Help me understand a bit of async Rust

Here's my situation, I have the following tokio-tungstenite web socket:

let (ws, _) = tokio_tungstenite::connect_async(WEBSOCKET).await.unwrap();
let (write, read) = ws.split();

I will receive an infinite stream of items of type A from read, I need to compute a function f: A -> B on each item of the stream by means of adapters' composition and, at last, I need to send each item of type B into write.

My async understanding is very basic, but I can code f effortlessly. I end up with:

read
    .adapter_1()  // --
    .adapter_2()  //   |
    ...           //   | - f
    .adapter_n()  // -- 

Then I must direct this stream into write which is a SplitSink. Now, I can't use a for_each and reasonably so, because writer.send() mutably borrows writer in the returned future.

Then I tried with forward() and send_all(), but in both cases the program blocks, if I understand correctly, due to the stream being infinite.

Now I have the following idea, which I have not tested yet and I don't know if it is idiomatic or not. It basically consists in spawning an asynchronous tasks and using a channel:

let (s, r) = tokio::sync::mpsc();

tokio::spawn(async move {
    read
        .adapter_1()
        ...
        .adapter_n()
        .for_each(|b| async {
            s.send(b).await.unwrap();
        });
};

write.send(r.recv().await.unwrap()).await.unwrap();

Am I on the right track? Am I missing something?

It seems to me that the simplest is to use a loop.

while let Some(msg) = read.next().await {
    let transformed = adapter_3(adapter_2(adapter_1(msg?)));
    write.send(msg).await?;
}

The main disadvantage of the loop is that you don't start processing the next item until the previous item is sent. If that's a problem, then you should indeed be using an mpsc channel, using its buffer to allow multiple in-flight messages. Though even then, I would still use a loop.
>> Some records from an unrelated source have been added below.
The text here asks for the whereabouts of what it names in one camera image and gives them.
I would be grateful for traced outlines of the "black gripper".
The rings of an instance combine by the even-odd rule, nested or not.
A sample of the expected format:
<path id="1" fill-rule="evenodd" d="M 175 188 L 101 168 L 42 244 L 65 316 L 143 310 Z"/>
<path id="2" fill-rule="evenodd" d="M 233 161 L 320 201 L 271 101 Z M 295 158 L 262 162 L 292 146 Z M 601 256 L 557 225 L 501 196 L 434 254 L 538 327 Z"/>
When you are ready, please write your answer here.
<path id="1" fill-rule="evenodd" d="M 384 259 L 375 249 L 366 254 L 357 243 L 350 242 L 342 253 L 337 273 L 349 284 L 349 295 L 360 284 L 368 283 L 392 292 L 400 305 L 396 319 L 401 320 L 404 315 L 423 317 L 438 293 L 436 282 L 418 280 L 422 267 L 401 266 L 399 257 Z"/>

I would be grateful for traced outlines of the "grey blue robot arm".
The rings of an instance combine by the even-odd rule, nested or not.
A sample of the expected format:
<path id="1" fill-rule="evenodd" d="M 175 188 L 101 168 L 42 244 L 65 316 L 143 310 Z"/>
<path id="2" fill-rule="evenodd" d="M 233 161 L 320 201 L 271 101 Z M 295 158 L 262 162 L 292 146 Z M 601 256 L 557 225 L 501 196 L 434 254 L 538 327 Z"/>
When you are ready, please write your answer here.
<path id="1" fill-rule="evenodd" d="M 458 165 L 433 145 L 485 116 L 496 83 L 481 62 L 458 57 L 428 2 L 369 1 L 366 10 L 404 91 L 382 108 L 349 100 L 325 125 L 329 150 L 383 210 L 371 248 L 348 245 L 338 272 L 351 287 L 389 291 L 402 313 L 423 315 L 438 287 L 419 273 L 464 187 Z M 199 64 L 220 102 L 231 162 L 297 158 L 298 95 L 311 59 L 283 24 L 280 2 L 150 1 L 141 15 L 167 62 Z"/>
let (send, recv) = tokio::sync::mpsc::channel(16);

tokio::spawn(async move {
    while let Some(msg) = read.next().await {
        let transformed = adapter_3(adapter_2(adapter_1(msg?)));
        send.send(msg).await?;
    }
});

while let Some(msg) = recv.recv().await {
    write.send(msg).await?;
}

In general, I find that stream adapters do not help with making code clearer.